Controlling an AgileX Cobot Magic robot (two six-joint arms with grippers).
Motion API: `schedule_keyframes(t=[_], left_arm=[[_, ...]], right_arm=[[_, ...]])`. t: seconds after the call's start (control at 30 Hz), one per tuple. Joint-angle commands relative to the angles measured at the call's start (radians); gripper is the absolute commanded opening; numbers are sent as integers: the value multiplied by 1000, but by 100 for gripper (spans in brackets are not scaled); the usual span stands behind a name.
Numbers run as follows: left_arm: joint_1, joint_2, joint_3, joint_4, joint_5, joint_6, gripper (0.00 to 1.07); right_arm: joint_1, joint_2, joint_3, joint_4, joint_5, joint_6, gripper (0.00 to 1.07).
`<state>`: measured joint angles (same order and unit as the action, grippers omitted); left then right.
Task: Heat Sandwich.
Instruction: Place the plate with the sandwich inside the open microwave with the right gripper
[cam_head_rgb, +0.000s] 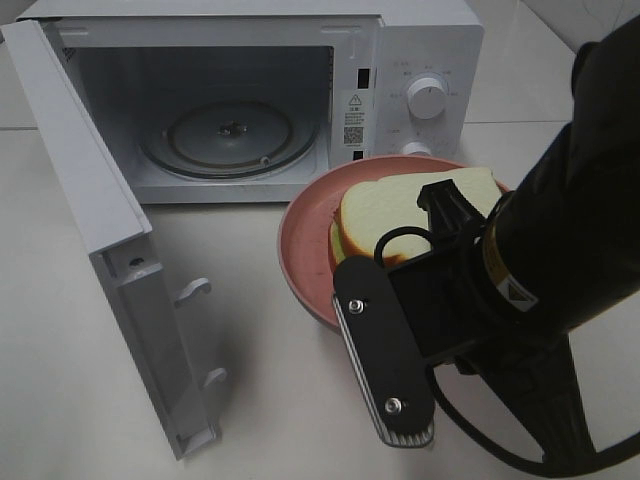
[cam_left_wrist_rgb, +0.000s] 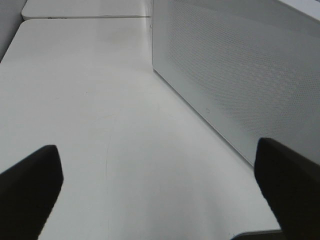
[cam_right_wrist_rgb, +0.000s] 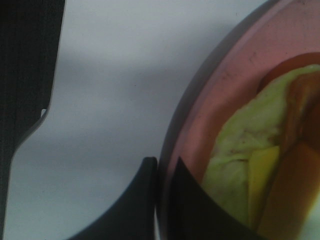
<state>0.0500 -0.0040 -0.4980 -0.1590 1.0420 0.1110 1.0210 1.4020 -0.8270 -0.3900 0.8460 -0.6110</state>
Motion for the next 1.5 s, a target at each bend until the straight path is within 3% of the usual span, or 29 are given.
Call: schedule_keyframes(t=[0.03,0.47,0.8,1.07,1.5], left_arm=[[-2,-27,3,-6,-14,-5,101],[-2,-27,3,-6,-14,-5,101],[-2,-27,3,-6,-14,-5,101],[-2,-27,3,-6,-14,-5,101],[-2,-27,3,-6,-14,-5,101]], right_arm=[[3,-8,1,-20,-60,-53,0],[-116,-8,1,49,-141,-372,0],[-256,-8,1,253,-185,-841,0],[-357,-5,0,323,-181,-1013,0],[-350,-5,0,390,-211,-1046,0]])
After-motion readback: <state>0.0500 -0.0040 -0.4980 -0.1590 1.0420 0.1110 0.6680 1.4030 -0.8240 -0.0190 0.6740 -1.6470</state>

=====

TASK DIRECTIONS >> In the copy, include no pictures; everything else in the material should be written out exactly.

THE ANSWER >>
Controlling an AgileX Cobot Magic robot (two six-joint arms with grippers).
Motion API: `schedule_keyframes(t=[_], left_arm=[[_, ...]], right_arm=[[_, ...]])`. t: seconds after the call's start (control at 30 Hz), one per tuple. Joint-angle commands relative to the angles measured at the call's start (radians); gripper is the absolute commanded opening; numbers are sent as integers: the value multiplied by 1000, but by 100 for gripper (spans in brackets are not scaled); the usual span stands behind a name.
Numbers run as follows: left_arm: joint_1, joint_2, joint_3, joint_4, joint_5, joint_6, gripper (0.00 to 1.07); right_arm: joint_1, joint_2, joint_3, joint_4, joint_5, joint_6, gripper (0.00 to 1.07).
`<state>`: measured joint angles (same order and unit as the action, grippers omitted); left then right.
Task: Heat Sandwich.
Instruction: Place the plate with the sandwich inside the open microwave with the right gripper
[cam_head_rgb, +0.000s] 
[cam_left_wrist_rgb, +0.000s] 
[cam_right_wrist_rgb, +0.000s] 
<state>0.0500 -0.0040 -0.4980 -0.1590 1.0420 0.1110 1.0210 1.4020 -0.8270 -0.3900 0.8460 -0.6110</state>
Motion for the next 1.5 s, a target at each bend until the straight path is within 3% of the usual span, or 29 are given.
Call: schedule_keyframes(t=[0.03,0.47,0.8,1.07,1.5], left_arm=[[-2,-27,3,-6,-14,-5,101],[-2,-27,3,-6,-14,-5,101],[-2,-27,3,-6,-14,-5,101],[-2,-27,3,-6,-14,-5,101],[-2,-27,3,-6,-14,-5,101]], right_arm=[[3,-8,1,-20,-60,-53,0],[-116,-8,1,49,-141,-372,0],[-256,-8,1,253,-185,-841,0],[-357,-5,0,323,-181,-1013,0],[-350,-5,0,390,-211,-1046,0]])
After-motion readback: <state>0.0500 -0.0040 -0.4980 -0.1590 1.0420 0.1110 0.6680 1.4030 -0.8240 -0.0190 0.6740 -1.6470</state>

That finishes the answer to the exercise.